Warnings And Precautions
5.1 Hypersensitivity Reactions
Anaphylactic/anaphylactoid reactions (including shock and fatalities) have been reported with the use of cefixime.
Before therapy with cefixime is instituted, careful inquiry should be made to determine whether the patient has had previous hypersensitivity reactions to cephalosporins, penicillins, or other drugs. If this product is to be given to penicillin-sensitive patients, caution should be exercised because cross hypersensitivity among beta-lactam antibiotics has been clearly documented and may occur in up to 10% of patients with a history of penicillin allergy. If an allergic reaction to cefixime occurs, discontinue the drug.
5.2 Clostridium difficile-Associated Diarrhea
Clostridium difficile associated diarrhea (CDAD) has been reported with use of nearly all antibacterial agents, including cefixime, and may range in severity from mild diarrhea to fatal colitis. Treatment with antibacterial agents alters the normal flora of the colon leading to overgrowth of C. difficile.
C. difficile produces toxins A and B which contribute to the development of CDAD. Hypertoxin producing isolates of C. difficile cause increased morbidity and mortality, as these infections can be refractory to antimicrobial therapy and may require colectomy. CDAD must be considered in all patients who present with diarrhea following antibacterial use. Careful medical history is necessary since CDAD has been reported to occur over two months after the administration of antibacterial agents.

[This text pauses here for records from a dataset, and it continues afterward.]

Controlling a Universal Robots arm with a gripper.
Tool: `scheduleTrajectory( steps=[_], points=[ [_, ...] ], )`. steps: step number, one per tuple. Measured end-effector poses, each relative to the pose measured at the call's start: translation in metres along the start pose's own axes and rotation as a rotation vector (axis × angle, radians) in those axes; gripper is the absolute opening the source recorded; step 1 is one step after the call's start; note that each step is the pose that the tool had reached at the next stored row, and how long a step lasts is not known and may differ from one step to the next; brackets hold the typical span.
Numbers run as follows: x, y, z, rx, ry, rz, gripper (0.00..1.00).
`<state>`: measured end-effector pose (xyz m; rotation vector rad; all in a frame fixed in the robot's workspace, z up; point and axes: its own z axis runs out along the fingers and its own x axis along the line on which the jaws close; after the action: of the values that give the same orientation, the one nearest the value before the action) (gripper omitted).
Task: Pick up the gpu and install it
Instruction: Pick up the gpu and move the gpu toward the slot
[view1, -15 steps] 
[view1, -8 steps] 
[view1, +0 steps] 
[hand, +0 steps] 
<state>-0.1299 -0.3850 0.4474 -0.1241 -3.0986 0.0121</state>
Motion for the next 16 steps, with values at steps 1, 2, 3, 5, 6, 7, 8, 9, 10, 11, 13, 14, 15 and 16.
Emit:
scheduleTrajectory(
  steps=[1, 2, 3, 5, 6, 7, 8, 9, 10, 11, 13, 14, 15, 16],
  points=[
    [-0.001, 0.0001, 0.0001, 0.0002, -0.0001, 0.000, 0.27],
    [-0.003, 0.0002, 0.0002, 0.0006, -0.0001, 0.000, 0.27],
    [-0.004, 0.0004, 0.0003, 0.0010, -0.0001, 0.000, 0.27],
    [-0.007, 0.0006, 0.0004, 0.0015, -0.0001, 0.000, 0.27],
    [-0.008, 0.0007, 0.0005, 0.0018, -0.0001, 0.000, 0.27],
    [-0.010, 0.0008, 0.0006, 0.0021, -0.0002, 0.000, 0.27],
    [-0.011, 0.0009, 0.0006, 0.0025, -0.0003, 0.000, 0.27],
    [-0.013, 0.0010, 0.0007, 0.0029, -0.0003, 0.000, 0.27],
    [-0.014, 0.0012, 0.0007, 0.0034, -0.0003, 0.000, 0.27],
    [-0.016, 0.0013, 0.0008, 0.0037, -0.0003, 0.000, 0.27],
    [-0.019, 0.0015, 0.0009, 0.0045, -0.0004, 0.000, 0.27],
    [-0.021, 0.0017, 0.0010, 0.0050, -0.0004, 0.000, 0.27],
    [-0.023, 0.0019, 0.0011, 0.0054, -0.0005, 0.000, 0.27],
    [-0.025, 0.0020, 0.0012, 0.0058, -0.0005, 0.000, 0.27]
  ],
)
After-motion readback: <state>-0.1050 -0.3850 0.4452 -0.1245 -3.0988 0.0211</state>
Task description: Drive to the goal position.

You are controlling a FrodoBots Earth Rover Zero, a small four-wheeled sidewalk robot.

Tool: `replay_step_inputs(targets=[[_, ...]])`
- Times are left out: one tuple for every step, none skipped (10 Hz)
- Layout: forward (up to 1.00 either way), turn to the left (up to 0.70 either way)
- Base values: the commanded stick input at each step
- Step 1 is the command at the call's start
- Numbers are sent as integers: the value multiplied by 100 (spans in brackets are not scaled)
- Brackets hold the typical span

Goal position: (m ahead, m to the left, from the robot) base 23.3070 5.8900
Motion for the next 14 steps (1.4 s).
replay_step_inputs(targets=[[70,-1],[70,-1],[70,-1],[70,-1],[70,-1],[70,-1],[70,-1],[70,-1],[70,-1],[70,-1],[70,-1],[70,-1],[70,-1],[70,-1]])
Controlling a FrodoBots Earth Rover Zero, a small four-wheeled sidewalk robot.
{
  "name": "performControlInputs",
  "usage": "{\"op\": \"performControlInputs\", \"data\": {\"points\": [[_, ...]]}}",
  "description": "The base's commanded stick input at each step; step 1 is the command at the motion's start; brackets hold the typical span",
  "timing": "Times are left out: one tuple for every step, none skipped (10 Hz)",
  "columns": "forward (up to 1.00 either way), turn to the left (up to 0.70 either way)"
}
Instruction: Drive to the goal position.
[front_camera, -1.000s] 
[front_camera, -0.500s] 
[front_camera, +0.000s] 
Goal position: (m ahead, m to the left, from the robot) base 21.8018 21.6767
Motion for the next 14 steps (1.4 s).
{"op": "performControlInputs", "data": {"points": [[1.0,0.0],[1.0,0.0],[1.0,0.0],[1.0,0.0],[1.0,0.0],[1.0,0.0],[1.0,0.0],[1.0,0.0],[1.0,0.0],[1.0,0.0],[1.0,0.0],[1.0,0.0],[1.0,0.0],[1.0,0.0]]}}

If CDAD is suspected or confirmed, ongoing antibacterial use not directed against C. difficile may need to be discontinued. Appropriate fluid and electrolyte management, protein supplementation, antibacterial treatment of C. difficile, and surgical evaluation should be instituted as clinically indicated.
5.3 Dose Adjustment in Renal Impairment
The dose of cefixime should be adjusted in patients with renal impairment as well as those undergoing continuous ambulatory peritoneal dialysis (CAPD) and hemodialysis (HD). Patients on dialysis should be monitored carefully [see DOSAGE AND ADMINISTRATION (2)].
5.4 Coagulation Effects
Cephalosporins, including cefixime, may be associated with a fall in prothrombin activity. Those at risk include patients with renal or hepatic impairment, or poor nutritional state, as well as patients receiving a protracted course of antimicrobial therapy, and patients previously stabilized on anticoagulant therapy. Prothrombin time should be monitored in patients at risk and exogenous vitamin K administered as indicated.
5.5 Development of Drug-Resistant Bacteria
Prescribing cefixime in the absence of a proven or strongly suspected bacterial infection is unlikely to provide benefit to the patient and increases the risk of the development of drug-resistant bacteria.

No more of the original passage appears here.